The representative of this family of rodents stopped by the Greves on the night of Wednesday 26th to Thursday 27th April. The flying visit to the focus area of ​​the camera was only brief, and the prickly animal quickly disappeared from view. Unknown if it continued to reside at the Greve Sanctum.

Camera triggers when there is movement

“The surveillance camera is aimed at our house entrance and set so that it turns on when there is movement,” says Angelika Greve. It was around half past midnight when the nocturnal animal entered the haze of the camera.
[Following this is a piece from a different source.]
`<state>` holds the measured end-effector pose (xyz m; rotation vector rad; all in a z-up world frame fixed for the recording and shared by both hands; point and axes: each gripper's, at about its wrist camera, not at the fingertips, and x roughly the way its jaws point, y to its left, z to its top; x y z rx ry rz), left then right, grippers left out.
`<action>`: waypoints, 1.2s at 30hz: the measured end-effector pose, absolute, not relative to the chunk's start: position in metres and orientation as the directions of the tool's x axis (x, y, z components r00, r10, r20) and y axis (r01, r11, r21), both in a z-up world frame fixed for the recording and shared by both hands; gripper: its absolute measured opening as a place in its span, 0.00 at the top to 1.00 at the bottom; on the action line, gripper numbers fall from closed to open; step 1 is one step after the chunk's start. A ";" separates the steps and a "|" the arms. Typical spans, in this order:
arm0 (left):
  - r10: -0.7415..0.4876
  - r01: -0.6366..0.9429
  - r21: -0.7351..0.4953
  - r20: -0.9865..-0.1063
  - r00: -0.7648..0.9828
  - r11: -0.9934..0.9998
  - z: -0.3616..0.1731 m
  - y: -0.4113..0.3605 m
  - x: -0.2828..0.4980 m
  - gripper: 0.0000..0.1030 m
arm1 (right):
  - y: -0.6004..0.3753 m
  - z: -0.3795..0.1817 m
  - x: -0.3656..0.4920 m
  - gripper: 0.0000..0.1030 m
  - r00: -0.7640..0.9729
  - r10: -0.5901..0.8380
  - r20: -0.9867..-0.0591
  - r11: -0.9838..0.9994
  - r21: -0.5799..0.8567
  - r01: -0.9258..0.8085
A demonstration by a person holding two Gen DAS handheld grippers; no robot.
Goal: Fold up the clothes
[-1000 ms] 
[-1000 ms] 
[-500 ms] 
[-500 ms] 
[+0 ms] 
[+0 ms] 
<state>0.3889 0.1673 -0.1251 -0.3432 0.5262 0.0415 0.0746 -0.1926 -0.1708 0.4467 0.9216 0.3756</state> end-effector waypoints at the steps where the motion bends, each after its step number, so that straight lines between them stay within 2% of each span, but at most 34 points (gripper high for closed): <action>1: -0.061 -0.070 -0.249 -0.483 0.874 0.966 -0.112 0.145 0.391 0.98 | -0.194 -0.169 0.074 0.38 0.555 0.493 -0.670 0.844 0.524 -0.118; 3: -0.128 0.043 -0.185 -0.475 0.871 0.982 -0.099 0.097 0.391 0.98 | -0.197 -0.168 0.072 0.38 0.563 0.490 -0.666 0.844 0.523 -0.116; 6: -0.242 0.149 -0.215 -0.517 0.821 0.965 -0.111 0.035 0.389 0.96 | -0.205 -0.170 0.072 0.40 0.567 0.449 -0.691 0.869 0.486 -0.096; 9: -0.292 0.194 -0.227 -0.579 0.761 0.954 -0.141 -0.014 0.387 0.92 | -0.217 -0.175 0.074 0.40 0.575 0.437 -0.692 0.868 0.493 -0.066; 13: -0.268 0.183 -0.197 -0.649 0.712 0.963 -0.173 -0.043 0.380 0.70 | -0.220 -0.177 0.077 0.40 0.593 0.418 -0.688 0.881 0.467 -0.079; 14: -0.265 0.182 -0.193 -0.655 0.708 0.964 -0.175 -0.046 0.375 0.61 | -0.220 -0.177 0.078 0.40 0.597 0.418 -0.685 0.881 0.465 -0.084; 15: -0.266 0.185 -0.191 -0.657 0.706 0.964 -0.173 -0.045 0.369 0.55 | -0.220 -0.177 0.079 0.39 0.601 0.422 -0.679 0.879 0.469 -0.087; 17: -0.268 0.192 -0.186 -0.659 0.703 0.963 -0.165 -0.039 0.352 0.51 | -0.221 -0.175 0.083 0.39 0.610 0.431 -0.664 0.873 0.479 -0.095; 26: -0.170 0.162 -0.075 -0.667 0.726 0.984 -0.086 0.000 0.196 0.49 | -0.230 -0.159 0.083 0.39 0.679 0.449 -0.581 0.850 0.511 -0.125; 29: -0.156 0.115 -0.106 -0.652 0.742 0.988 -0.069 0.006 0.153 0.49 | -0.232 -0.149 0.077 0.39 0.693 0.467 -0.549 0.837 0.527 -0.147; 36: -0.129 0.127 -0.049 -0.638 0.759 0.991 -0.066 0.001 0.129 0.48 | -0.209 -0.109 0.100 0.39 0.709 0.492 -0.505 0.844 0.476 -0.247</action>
However, the Greves do not keep a porcupine as a pet and they do not occur in the wild in our latitudes either. “I suspect that it escaped somewhere and is hanging around here,” says Angelika Greve. Neighbors in Forsthövel would also have reported sightings of the animal.

Porcupines are found in parts of Asia, Africa and also southern Europe. They can grow up to a meter long. As the video shows, the Greves specimen is significantly smaller.

Probably erupted

Frank Holtrup has never heard of a free-roaming porcupine in his area. The Herberner is the contact person of the Nature Conservation Union (Nabu) for the Ascheberg area. He cannot say where the animal might have come from. Just this much: “They definitely don’t occur in the wild with us,” says Holtrup with a laugh. He has heard of rare birds before, “but I haven’t come across a porcupine yet.”

At the zoo in Hamm, when asked by the editors, they cannot make any sense of the nocturnal visitors in Herbern. “Our porcupines are all still there,” says zoo spokeswoman Verena Siewert in an interview with the editors, “fortunately.” She suspects that the animal has escaped somewhere, “because it doesn’t occur naturally in our latitudes”.

To their knowledge, the number of private individuals keeping exotic animals would increase. Then it could happen that they erupt. Siewert: “That is sometimes the case with kangaroos.” Maybe also with a porcupine.